Les autres dimensions de la narration visuelle présentent tout autant de richesse. En particulier, le lecteur se rend compte qu’il voyage et s’immerge dans de nombreux lieux de nature exotique pour un européen : l’immense palais du premier ministre en lisière de la capitale, une petite bourgade campagnarde au milieu des champs où la Lionne réalise un discours enflammé avec les poules au milieu de la rue et un temple à la façade délicatement ouvragée, les locaux beaucoup plus standardisés et fonctionnels de l’université, la magnifique et luxueuse résidence de Laura l’épouse du premier ministre, au milieu d’un paysage naturel. Au fil des pages, le lecteur sent également qu’il ralentit sa lecture imperceptiblement pour certains éléments visuels : les poutres du plafond d’un large couloir du palais, un vol de cormorans, la qualité esthétique du motif d’un tapis, la beauté d’un bouquet de fleurs, les véhicules blindés des forces de l’ordre, un toit en tuiles, une décoration à base de plantes vertes et de végétalisation, la riche décoration de la chambre de Laura proche d’un boudoir, etc.

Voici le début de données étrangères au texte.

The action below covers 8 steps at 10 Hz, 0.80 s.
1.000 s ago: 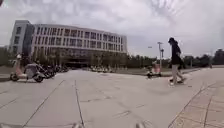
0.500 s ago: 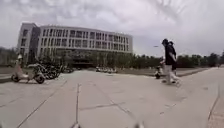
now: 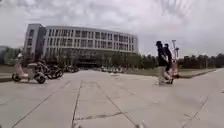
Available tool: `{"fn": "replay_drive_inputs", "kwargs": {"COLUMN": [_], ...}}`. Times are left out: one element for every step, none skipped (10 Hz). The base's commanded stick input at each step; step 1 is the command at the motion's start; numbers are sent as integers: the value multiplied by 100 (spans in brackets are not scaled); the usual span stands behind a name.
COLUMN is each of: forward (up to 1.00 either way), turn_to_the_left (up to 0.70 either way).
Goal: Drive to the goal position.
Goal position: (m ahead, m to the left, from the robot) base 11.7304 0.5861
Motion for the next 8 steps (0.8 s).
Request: {"fn": "replay_drive_inputs", "kwargs": {"forward": [70, 70, 70, 70, 70, 70, 70, 70], "turn_to_the_left": [0, 0, 0, 0, 0, 0, 0, 5]}}
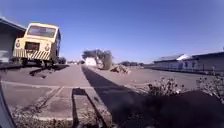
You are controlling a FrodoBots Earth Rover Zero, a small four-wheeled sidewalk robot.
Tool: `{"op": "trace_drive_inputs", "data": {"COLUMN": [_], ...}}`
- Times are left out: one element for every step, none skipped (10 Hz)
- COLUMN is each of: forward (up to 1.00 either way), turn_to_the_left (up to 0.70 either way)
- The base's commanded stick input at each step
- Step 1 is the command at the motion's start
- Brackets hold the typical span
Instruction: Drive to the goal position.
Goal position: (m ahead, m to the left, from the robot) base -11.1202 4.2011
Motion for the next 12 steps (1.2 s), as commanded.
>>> {"op": "trace_drive_inputs", "data": {"forward": [0.0, 0.0, 0.0, 0.0, 0.0, 0.0, 0.0, 0.0, 0.0, 0.0, 0.45, 0.45], "turn_to_the_left": [0.45, 0.45, 0.45, 0.45, 0.45, 0.45, 0.45, 0.45, 0.45, 0.45, 0.27, 0.27]}}
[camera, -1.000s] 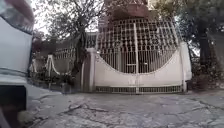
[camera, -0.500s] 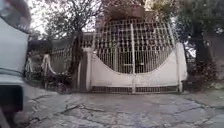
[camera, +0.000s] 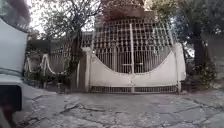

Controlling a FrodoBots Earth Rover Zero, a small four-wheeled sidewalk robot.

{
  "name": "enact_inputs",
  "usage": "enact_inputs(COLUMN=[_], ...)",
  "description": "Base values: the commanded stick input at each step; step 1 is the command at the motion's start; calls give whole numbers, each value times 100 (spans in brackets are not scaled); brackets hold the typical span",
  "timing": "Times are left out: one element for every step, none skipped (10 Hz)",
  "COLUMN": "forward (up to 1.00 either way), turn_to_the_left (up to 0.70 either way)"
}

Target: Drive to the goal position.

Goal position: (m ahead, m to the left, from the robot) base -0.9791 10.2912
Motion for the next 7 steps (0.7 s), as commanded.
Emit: enact_inputs(forward=[0,0,0,0,0,0,0], turn_to_the_left=[-100,-100,-100,-100,-100,-100,-100])
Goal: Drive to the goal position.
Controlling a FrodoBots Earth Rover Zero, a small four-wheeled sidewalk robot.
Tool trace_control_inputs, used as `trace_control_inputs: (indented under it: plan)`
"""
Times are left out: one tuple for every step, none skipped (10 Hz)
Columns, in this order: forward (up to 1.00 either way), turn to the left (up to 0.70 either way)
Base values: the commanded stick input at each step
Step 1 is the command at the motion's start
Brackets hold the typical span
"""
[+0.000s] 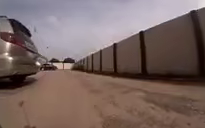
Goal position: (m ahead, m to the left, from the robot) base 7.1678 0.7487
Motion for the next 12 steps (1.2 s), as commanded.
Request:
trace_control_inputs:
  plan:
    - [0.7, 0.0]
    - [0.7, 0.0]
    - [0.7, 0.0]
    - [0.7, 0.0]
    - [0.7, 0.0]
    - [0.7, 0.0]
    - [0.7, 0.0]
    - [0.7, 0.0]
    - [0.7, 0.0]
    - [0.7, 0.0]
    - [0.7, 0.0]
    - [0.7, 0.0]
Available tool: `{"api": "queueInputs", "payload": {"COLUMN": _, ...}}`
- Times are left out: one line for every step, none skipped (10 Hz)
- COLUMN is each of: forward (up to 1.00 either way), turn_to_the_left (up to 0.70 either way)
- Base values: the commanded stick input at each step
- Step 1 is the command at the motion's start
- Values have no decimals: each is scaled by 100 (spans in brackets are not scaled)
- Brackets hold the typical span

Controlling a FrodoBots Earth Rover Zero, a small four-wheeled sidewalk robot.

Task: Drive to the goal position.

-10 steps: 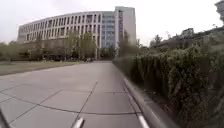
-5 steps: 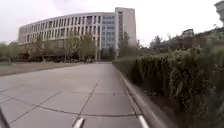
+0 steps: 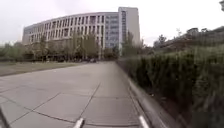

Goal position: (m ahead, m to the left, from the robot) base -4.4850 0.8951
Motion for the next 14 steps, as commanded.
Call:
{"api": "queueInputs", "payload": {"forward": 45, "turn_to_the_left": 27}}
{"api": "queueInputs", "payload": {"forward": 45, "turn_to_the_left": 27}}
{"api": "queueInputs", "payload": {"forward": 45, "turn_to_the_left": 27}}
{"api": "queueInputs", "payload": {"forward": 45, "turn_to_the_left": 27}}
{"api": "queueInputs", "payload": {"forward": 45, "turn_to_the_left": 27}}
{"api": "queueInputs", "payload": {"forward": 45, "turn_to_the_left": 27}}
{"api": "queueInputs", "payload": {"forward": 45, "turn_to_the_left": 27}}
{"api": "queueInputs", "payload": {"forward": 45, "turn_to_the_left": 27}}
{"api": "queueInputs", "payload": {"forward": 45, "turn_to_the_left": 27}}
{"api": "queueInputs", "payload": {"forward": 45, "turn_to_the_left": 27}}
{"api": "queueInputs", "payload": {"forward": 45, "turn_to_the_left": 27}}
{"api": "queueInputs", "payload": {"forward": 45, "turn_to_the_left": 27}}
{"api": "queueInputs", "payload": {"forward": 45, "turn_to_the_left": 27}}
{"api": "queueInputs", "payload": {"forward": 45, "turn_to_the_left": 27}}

Emporté dans cette histoire de bruit et de fureur, le lecteur retrouve les thèmes présents dans le premier tome : la loi du plus fort, l’ascension sociale par la force, une vision masculine et conquérante, prédatrice, des maltraitances systémiques et une résilience pervertie, la fascination pour une bête sauvage, les épreuves vécues dans la chair chères au scénariste. Le premier ministre voit Juan Solo comme un outil efficace et loyal, le Général y voit un moyen matériel sans dimension humaine, les autres gorilles s’inclinent devant un alpha-mâle, Lucho (un tout jeune adolescent) le voit comme un modèle à suivre, une femme éplorée comme un amant doté d’un magnétisme animal. Cela amène le lecteur à s’interroger sur la manière dont lui-même considère le personnage. Il se rend compte qu’il est plutôt taiseux, qu’il semble se comporter de façon monolithique, avec cette forme de revanche à prendre sur la société, sur les conditions de sa naissance, sur la violence de son enfance. Juan Solo ne semble pas agir sur la base d’un code de l’honneur, encore moins d’un code moral, et certaines réactions ou expressions visuelles semblent indiquer une forme de dégout de soi. Quel peut être l’état d’esprit d’un tel être humain ? Qu’est-ce qui le fait tenir ? Quel est le prix à payer pour lui ? Le lecteur dispose déjà d’une partie de ces réponses, contenues dans la séquence introductive du premier tome, une crucifixion ritualisée.


Un deuxième tome aussi violent, impitoyable et sadique que le premier. Une narration visuelle sèche et riche, tout aussi impitoyable, et porteuse de nuances. Juan Solo continue d’avancer, d’encaisser, de détruire tout ce qui se trouve sur son passage. La force de la narration et son premier degré font exister ce tueur, lui donnant une épaisseur humaine tragique.